Sena dan Arin berakhir di warung nasi goreng kambing yang terkenal paling enak di kota mereka, meskipun antriannya kerap kali memakan waktu, mereka rela menunggu karena rasanya benar-benar worth it untuk ditunggu.
Dua gelas teh tawar hangat sudah ada di meja, sambil menunggu nasi goreng jadi mereka berdua nyemilin kerupuk nasi goreng.
"Dering mulu itu hapenya." Kata Arin saat ponsel Sena bergetar. Sena membalik ponselnya karena dia malas menanggapi nomor nomor tidak dikenal itu.
"Biasa deh, ada yang ke UGD puskesmas sok nyari obat dan ujung ujungnya minta nomor gua katanya mau buat konsul." Jelas Sena, tampak malas.
"The power of good looking."
"Yess. The power of good looking."
"But, Sen, di mata gua lu sebenernya nggak seberubah itu. Dulu pas SMA lu juga cakep kok. Bedanya cuman kulit lu gelap, kusam sama jerawatan. Tapi bentuk wajah dan cara lu senyum masih sama. Aneh gak sih, kalo orang yang dulu ngata ngatain lu terus sekarang ngejar ngejar lu cuman karena lu jadi lebih putih? Gak make sense."
"Biarin aja. Toh gua ngerawat diri bukan buat dikejar kejar cowok. Not gonna lie hidup ngandelin otak doang gak gampang. Kerja apapun pasti salah satu syaratnya ya harus berpenampilan menarik kan, Rin."
Arin mengangguk lesu. Padahal Arin sudah cantik dari sananya. Tapi... entahlah, kadang manusia masih suka merasa kalo dirinya nggak cantik dan kurang ini itu.
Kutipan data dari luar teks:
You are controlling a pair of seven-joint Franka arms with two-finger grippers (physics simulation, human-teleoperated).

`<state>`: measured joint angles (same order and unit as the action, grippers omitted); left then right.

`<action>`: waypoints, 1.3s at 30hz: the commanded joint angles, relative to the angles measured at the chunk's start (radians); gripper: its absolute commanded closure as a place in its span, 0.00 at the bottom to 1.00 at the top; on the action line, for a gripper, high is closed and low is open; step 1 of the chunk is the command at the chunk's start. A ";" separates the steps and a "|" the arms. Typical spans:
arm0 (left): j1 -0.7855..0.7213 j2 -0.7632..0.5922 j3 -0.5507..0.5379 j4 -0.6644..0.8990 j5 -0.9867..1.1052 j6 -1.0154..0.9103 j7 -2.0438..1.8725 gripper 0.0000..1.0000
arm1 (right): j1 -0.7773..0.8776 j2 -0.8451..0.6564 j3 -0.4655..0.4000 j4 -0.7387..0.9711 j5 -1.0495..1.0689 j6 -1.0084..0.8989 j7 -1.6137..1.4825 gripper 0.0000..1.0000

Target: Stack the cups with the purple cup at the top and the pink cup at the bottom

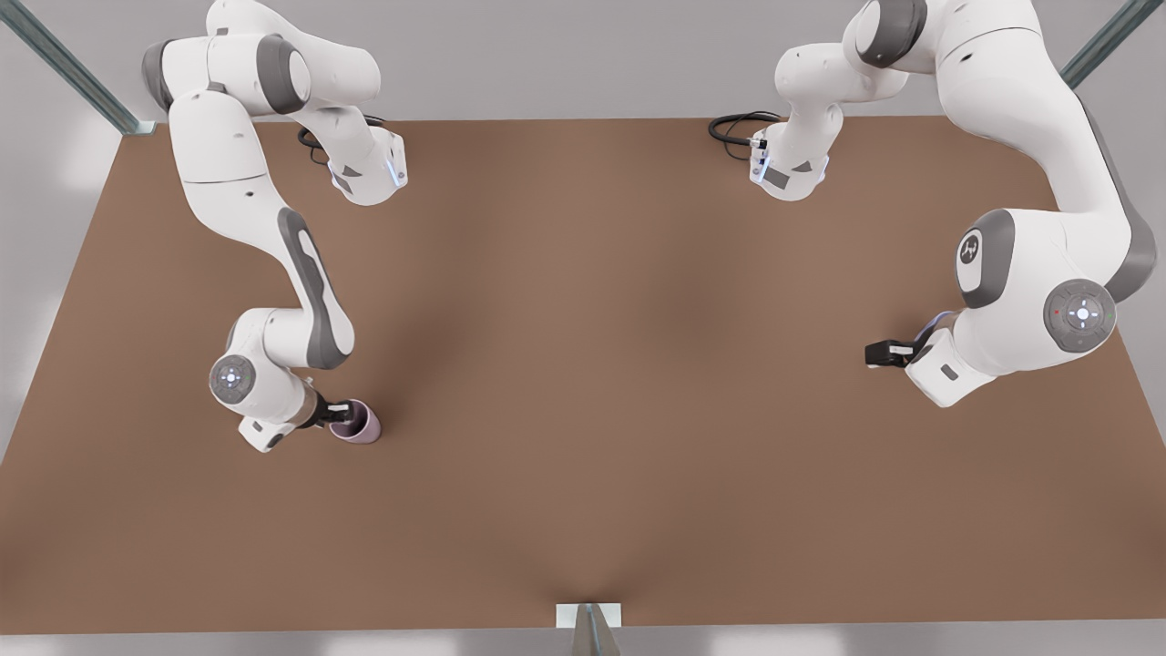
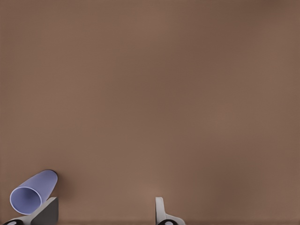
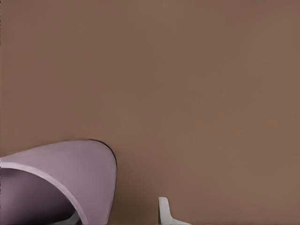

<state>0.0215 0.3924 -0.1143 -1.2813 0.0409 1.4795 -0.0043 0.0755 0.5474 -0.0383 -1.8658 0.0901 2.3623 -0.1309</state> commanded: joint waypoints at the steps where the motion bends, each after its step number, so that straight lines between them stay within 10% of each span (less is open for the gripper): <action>1: 0.000 -0.001 0.001 0.000 0.001 -0.001 -0.002 0.00 | 0.003 -0.001 0.002 -0.001 0.002 0.014 -0.042 0.36; 6: 0.000 -0.001 0.001 0.000 0.001 -0.001 0.000 0.00 | 0.009 0.005 0.002 0.002 0.003 0.014 -0.038 0.52; 8: 0.000 -0.001 0.001 0.000 0.002 -0.002 0.000 0.00 | 0.010 0.006 0.002 0.002 0.003 0.018 -0.038 0.79; 17: 0.000 -0.012 0.008 0.002 0.002 -0.015 0.001 0.00 | 0.044 -0.056 0.003 0.016 0.005 -0.021 0.014 0.79; 23: 0.000 -0.024 0.022 0.000 0.002 -0.002 0.001 0.00 | 0.190 -0.099 0.160 0.235 0.010 -0.262 0.545 0.79; 33: 0.005 -0.204 0.108 -0.420 0.005 0.361 0.018 0.00 | 0.691 0.471 0.141 0.999 -0.033 -0.413 1.274 0.79; 39: 0.006 -0.224 0.219 -0.602 0.004 0.539 0.021 0.00 | 0.780 0.542 0.051 1.004 -0.026 -0.298 1.355 0.79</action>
<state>0.0263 0.1705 0.0914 -1.8665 0.0439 1.8621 0.0050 0.8500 1.0882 0.0187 -0.8642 0.0680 2.0247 0.5947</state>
"Oiya katanya mau cerita soal murid lu. Kenapa, tuh?"
"Oh bener! Lu tau nggak sih, kalo makin kesini, dunia yang kita tinggali itu makin serem? Bahkan anak umur 6 tahun, masih kelas 1 SD, dia udah di tekan sama keluarganya, gua nggak tau pasti, tapi anak itu selalu ungkit ungkit dia gak boleh bikin keluarganya malu. MASALAHNYA TUH KAN.... KAYAK... APA YA... ANAK SEKECIL ITU BISA MEMALUKAN APA GITU DI KELUARGANYA? GAK MASUK AKAL KAN?" Arin tampak begitu bersemangat menceritakan masalah ini. Sementara Sena, dia terus memakan kerupuk nasi goreng sambil fokus mendengarkan.
"Keluarga orang kaya dia?"
"I think so, bokapnya dokter. Super sibuk. Tapi cakep."
"Idih emang bapak bapak bisa secakep apaan, ARIIIN?"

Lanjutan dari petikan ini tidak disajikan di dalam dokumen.